Thursday, March 31, 2011

Little


Yes, do. Try and calm yourself, and make your mind easy again, my frightened little singing-bird. Be at rest, and feel secure; I have broad wings to shelter you under. How warm and cosy our home is, Nora. Here is shelter for you; here I will protect you like a hunted dove that I have saved from a hawk's claws; I will bring peace to your poor beating heart.

Henrik Ibsen, Norweigan playwright, was friends with a couple named Laura and Victor Kieler. Laura had written a sequel to Ibsen's 1866 work Brand called Brand's Daughters: A Picture of Life, and she made Ibsen's acquaintance shortly afterward. Over the next five years they visited on and off. In 1876, however, Victor became ill with tuberculosis and the doctor recommended convalescence in a warm climate. Unbeknownst to her husband, Laura financed the trip through a loan on which she forged a signature. Victor was furious when he found out, demanding a divorce and taking the children with him. The emotional strain landed Laura in a public asylum, although she returned to her family after a month. Ibsen, who had declined to help Laura, was left feeling guilty about his role in the affair and the result was his landmark feminist play, A Doll House.

A dramatic backstory to be sure, but the play itself was kind of a let-down.

The problem with reading plays is that they're meant to be performed, not read.
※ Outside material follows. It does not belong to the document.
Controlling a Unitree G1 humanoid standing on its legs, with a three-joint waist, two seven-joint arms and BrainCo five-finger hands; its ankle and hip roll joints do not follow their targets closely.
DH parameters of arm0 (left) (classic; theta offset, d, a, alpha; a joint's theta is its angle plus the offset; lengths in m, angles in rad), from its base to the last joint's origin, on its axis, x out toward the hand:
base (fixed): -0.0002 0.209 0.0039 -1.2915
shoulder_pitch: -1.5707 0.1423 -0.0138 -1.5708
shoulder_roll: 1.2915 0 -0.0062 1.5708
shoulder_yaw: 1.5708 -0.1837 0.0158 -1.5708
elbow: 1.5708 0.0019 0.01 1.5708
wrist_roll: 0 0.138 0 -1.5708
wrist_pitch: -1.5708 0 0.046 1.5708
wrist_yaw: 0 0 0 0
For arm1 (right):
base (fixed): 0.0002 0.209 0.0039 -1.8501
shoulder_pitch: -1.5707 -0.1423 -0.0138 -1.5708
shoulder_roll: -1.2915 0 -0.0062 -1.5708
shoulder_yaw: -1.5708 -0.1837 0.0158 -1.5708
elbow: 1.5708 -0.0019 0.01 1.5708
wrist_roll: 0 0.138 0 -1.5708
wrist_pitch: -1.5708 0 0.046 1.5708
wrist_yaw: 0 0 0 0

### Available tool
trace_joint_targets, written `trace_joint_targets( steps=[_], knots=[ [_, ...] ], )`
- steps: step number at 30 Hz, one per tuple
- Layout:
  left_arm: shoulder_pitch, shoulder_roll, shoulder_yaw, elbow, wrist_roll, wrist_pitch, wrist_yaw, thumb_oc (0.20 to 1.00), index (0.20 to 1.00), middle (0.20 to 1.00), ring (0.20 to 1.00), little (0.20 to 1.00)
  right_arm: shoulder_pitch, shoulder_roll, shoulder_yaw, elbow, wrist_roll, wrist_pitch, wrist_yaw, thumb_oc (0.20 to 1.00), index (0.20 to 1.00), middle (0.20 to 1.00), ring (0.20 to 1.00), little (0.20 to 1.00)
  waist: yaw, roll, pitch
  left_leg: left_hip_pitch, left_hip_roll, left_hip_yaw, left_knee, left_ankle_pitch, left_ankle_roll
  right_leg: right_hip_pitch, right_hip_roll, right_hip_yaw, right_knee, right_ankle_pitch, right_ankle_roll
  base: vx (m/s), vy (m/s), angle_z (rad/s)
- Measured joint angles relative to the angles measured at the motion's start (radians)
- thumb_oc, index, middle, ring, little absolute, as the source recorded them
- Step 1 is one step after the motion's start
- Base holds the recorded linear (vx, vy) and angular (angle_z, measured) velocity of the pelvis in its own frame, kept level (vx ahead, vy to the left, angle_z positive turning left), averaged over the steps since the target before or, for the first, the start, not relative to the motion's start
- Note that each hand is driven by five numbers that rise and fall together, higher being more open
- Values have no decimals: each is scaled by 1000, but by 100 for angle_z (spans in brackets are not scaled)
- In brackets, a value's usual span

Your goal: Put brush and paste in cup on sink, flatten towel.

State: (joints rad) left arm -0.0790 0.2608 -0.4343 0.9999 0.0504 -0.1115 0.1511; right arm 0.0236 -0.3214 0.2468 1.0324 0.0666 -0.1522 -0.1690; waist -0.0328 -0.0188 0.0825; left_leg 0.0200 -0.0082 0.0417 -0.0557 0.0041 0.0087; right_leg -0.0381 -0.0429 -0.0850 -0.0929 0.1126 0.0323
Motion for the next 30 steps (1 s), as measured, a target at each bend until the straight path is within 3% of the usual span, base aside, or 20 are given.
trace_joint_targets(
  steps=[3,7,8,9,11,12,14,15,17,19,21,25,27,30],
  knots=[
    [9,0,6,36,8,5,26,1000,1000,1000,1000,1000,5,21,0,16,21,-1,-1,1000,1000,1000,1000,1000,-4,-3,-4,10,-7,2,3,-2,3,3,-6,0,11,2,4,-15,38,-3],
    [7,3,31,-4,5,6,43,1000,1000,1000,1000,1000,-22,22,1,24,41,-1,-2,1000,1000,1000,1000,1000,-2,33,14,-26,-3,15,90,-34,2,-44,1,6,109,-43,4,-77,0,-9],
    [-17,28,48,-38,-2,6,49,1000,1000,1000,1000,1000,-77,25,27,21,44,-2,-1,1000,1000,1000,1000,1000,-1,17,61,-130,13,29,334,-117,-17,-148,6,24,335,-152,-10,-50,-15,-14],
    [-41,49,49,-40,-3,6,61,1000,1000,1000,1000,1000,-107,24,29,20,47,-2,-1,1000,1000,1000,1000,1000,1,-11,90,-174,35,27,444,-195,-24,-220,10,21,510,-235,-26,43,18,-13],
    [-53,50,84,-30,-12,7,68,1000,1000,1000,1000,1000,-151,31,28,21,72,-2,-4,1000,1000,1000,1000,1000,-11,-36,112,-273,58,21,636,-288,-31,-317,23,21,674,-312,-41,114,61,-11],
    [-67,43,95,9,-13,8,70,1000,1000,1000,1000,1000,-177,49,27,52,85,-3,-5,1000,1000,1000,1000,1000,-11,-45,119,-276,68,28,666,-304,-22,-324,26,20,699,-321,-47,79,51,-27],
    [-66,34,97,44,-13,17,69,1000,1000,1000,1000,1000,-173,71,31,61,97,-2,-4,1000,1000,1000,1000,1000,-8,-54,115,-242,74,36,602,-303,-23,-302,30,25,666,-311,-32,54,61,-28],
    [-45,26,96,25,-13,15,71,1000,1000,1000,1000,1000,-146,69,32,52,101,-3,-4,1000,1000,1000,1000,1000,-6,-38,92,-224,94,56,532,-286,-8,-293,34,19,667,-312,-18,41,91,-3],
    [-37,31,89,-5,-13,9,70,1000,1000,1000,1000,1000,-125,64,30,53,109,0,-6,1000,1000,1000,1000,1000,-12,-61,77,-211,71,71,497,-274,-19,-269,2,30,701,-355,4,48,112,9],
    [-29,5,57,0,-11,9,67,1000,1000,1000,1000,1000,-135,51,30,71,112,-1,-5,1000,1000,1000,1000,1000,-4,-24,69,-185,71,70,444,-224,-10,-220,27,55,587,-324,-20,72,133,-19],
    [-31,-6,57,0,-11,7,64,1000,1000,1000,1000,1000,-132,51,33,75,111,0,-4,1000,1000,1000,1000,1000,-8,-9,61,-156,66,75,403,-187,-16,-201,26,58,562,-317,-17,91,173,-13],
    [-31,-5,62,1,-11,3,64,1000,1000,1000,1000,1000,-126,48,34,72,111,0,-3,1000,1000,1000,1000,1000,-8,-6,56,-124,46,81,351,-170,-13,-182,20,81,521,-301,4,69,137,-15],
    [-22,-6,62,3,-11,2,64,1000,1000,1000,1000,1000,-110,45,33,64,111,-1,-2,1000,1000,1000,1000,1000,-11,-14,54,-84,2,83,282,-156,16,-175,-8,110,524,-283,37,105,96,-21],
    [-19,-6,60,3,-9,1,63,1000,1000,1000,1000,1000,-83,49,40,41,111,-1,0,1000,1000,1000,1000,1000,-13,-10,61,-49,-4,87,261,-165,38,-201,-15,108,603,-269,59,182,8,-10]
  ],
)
My disappointment with A Doll's House likely stems from this fact. Realist in style, it consists entirely of everyday dialogue with (to me) little aesthetic value. Still, it had its moments. Torvald's character is particularly interesting - as part of my job in a library Rare Books Department I cataloged a collection of poetry and correspondence from a local woman who lived in Ibsen's day. Her husband's letters address her exactly the same way Torvald speaks to Ibsen's heroine Nora. Anyway, turns out, according to third-party sources I discovered elsewhere, he had abandoned his first wife and child in another city to marry her without finalizing his divorce first! It's knowledge of real-life history like this that can add another dimension to your reading. Don't trust men who call you things like "my little squirrel" or really "my little" anything because that's belittlement and it means they don't take you seriously as an adult human being.
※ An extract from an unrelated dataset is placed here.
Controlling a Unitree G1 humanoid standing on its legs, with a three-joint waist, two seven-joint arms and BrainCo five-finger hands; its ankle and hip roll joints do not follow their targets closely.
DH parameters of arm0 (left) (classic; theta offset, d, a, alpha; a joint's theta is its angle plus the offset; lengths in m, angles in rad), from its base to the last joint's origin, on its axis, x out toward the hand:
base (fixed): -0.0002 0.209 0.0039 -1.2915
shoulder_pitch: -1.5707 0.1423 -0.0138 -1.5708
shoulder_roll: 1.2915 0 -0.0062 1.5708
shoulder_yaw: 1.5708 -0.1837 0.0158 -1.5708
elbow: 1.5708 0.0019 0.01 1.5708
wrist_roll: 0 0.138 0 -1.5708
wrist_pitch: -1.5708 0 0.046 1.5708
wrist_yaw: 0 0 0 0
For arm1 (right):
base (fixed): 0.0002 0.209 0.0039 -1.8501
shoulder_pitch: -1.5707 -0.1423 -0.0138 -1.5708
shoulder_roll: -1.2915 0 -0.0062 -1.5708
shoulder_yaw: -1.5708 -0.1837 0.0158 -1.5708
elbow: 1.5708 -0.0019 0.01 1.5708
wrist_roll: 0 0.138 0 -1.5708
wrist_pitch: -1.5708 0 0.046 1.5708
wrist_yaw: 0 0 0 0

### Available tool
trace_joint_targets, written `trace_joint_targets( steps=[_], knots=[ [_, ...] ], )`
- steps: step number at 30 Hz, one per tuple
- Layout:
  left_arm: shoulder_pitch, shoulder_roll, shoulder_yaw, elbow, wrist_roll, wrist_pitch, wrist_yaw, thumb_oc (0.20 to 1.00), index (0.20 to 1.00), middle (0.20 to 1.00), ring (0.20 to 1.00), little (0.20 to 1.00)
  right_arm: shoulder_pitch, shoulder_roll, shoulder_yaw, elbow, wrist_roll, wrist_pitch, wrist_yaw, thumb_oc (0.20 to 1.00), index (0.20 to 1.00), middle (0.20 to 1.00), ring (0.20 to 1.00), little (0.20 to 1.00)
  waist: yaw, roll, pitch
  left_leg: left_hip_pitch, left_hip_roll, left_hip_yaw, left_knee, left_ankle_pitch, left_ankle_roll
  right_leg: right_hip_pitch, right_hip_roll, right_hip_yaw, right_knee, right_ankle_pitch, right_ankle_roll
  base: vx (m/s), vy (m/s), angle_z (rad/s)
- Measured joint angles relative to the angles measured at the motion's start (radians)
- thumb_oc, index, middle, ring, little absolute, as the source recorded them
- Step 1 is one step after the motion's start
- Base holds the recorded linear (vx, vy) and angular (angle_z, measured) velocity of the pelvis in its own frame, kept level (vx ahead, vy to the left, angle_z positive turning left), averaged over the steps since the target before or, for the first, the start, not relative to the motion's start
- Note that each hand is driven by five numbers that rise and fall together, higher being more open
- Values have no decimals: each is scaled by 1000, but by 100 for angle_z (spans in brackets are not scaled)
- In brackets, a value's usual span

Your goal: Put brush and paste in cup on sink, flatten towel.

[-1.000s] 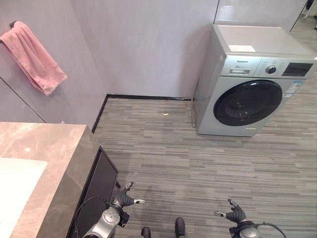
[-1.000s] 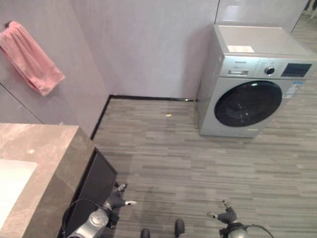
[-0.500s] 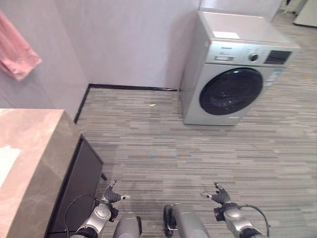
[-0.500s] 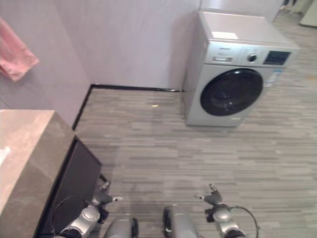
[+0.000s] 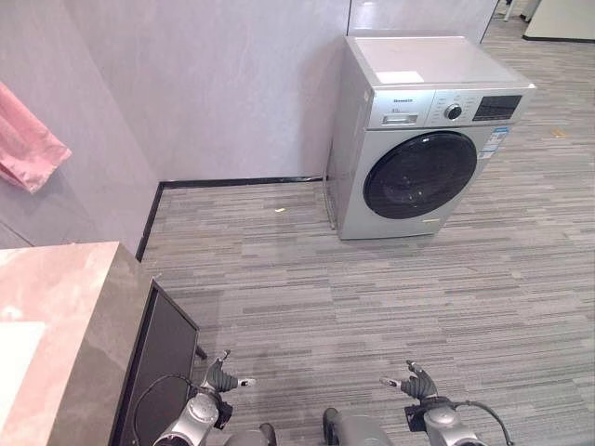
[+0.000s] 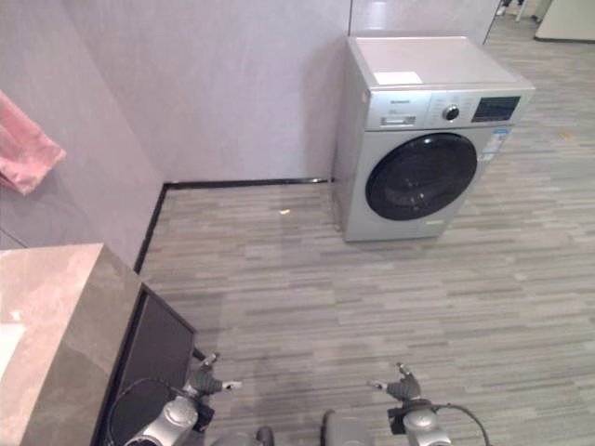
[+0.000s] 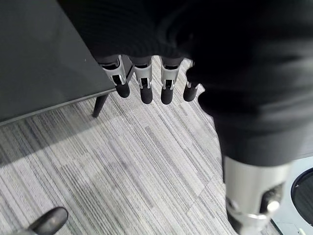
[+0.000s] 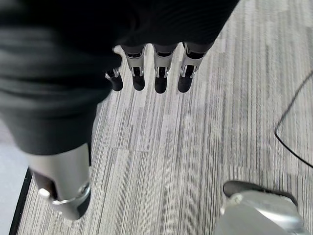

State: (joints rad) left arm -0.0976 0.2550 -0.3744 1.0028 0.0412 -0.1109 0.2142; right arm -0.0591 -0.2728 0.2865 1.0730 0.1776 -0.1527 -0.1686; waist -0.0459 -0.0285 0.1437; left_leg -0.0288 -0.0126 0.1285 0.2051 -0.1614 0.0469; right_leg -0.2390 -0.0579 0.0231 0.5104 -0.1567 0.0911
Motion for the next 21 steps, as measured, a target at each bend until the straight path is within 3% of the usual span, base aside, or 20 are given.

Also, the beginning of Act II, when Nora asks her children's nurse "how could you have the heart to put your own child out among strangers?" The response is that "I was obliged to, if I wanted to be little Nora's nurse." What Ibsen intended as commentary on social class is also, from an American perspective, commentary on racism as well. It's hard not to picture the nurse as a mammy - the black woman who raises the white folks' children instead of her own. Even without the added layer of racism, the exchange is loaded with implications of the word mother and what it signifies to different women. The Victorian "Angel of the House" was very much a bourgeois ideal that upheld the middle-class white woman as the arbiter of all things motherly at the expense of poor women and, in the United States, women of color as well. It's only a small part of the overall work but one that stood out to me.

But I'm afraid I don't have much else to say about this one. Henrick Ibsen is not Tennessee Williams. As a reading experience, A Doll House just fell flat for me. Oh well, better luck next month

A Doll House can be read online here.



A Year of Feminist Classics is a project started by Amy, Ana, Emily Jane and Iris, four book bloggers who share an interest in the feminist movement and its history. The project will work a little like an informal reading group: for all of 2011, we will each month read what we consider to be a central feminist text, with one of us being in charge of the discussion. . . What we hope to achieve is to gain a better historical understanding of the struggle for gender equality, as well as a better awareness of how the issues discussed in these now classic texts are still relevant in our times. We welcome all voices and perspectives, and we would love it if you joined in and added your own.

2 comments:

Unknown said...

I love A Doll's House, but I spent many many years directing all kinds of plays so I can really see it in my mind's eye. I've seen a couple of mind blowing productions of it so it has a real place in my heart. If you ever get a chance to see it live - do - you'll love it.

Eileen said...

I will definitely see it if I get the chance. There has to be more to it than what I read.